I swim in a lukewarm pool and my hands tremble,
and a fear I cannot face has gripped my mind,
all the pieces have spilled and I do not know if I can hold them together,
Where was I?
@Austria, This poems has many fascinating images, the sunrise blinding the face but leaving the back cold, the idea of happiness being bent and wobbling. At first we have images of hot and cold, bright and dark, winter and summer -- and then we shift to pieces that have spilled. I think the shift in imagery works -- I like the last 2 lines very much.
You taught me to be silent
when I'm about to shout
You showed me your goodness
when everyone else are cruel
You gave me wisdom
when I don't know what to do
...Who am I? For you to love me like this
...a love that I can never outgive
...the only love I would ask to stay
...for in your eyes I am truly loved
You have brought me to light
when everything turns to dark
You have given me life
when I was about to die
And still by now, I can't grasp
this love you have for me
Yes, it is your love that makes me say 'I lurve you!'
Dear @Sherly, Thanks for sharing your poem! I have to admit it confused me a bit. Is it meant to be a good thing for the beloved to teach us to be silent when we want to shout? I think maybe the poet intends that it is good, but there was confusion at the outset for me.
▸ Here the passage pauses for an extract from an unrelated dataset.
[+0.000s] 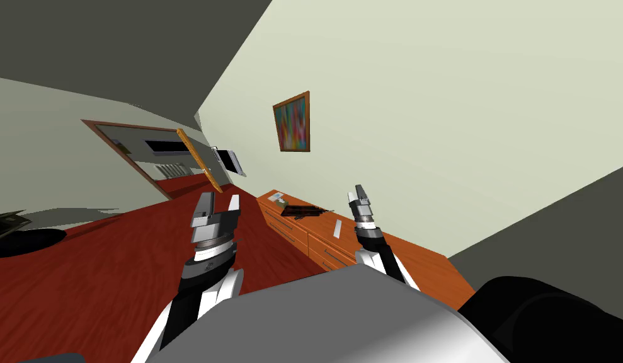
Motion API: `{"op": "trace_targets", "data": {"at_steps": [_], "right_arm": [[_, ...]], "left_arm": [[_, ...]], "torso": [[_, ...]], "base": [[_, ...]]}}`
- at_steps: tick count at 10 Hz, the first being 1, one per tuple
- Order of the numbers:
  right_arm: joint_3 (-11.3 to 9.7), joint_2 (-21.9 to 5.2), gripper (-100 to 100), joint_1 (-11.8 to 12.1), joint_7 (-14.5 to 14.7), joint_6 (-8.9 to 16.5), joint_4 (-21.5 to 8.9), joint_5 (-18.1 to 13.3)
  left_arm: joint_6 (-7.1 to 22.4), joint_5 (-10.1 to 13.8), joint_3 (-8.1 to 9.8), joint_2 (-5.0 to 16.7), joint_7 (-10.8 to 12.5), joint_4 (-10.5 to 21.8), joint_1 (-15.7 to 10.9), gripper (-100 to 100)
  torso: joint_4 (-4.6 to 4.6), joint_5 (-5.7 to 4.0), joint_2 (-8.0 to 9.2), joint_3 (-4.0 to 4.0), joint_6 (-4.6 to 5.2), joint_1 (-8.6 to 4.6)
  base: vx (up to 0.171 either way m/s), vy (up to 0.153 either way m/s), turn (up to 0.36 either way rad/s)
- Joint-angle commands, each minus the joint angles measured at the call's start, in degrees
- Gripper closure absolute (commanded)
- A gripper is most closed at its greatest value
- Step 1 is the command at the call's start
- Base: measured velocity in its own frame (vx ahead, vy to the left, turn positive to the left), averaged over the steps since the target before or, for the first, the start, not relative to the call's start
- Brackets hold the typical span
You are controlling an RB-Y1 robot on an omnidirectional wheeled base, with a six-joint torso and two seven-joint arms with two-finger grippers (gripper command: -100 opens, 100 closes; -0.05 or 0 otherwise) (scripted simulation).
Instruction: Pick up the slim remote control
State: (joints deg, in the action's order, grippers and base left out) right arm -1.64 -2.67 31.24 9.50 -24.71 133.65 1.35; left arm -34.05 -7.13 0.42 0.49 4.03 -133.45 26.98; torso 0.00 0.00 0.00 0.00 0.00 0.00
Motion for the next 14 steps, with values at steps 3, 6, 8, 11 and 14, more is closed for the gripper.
{"op": "trace_targets", "data": {"at_steps": [3, 6, 8, 11, 14], "right_arm": [[0.0, -5.6, -100, 1.1, 1.8, -1.0, -1.9, -1.7], [-0.3, -10.7, -100, 2.2, 4.2, -2.1, -4.7, -4.1], [-0.6, -13.5, -100, 2.6, 5.2, -2.5, -6.0, -5.1], [-1.3, -18.1, -100, 3.3, 7.5, -3.2, -8.9, -7.4], [-2.5, -22.9, -100, 4.0, 10.1, -3.9, -12.5, -10.2]], "left_arm": [[0.0, 0.0, 0.00, 0.0, 0.0, 0.0, 0.0, 0], [0.0, 0.0, 0.00, 0.0, 0.0, 0.0, 0.0, 0], [0.0, 0.0, 0.00, 0.0, 0.0, 0.0, 0.0, 0], [0.0, 0.0, 0.00, 0.0, 0.0, 0.0, 0.0, 0], [0.0, 0.0, 0.00, 0.0, 0.0, 0.0, 0.0, 0]], "torso": [[-0.01, 0.02, -0.05, -0.03, 0.00, 0.09], [-0.02, 0.03, -0.08, -0.05, -0.01, 0.13], [-0.02, 0.03, -0.10, -0.06, 0.00, 0.10], [-0.02, 0.03, -0.10, -0.06, -0.01, 0.14], [-0.03, 0.02, -0.12, -0.07, -0.01, 0.09]], "base": [[0.016, 0.028, 0.030], [0.024, 0.039, 0.062], [0.021, 0.025, 0.028], [0.025, 0.035, 0.089], [0.026, 0.026, 0.093]]}}
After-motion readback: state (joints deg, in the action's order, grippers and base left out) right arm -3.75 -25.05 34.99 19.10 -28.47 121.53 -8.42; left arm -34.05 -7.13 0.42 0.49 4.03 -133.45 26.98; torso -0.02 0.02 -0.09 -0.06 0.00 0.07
And this part, wow, I absolutely LOVE it:
'Who am I? For you to love me like this/ ...a love that I can never outgive/ ...the only love I would ask to stay/ ...for in your eyes I am truly loved/ You have brought me to light/ when everything turns to dark/ You have given me life/ when I was about to die/ And still by now, I can't grasp/ this love you have for me."
It is so eloquent and lovely! Gorgeous.
In the final line, the shift to cute slang ("lurve") changes the tone substantially at the end in a way that was somewhat dissonant, but clearly intended I think.
Very interesting work!
Hi @Annie you are good in your observation. Thank your for interacting with the poetry.
I would 'lurve' to see your poems too. Thanks so much!
What?!?! @Annie this is inappropriate to me
My goddess with eyes of hazel sits upon the shore.
The ocean of sorrow in moonlight crashes silent in its roar.
For so contained are her demons deep that the world may never see.
A restless tear from ashen face falls heavy as she weeps.
For her heart never changed at all behind her wall of sadness.
Her false smile inspires awe a facade of forlorn gladness.
She speaks in riddles partly true so no being shall get near.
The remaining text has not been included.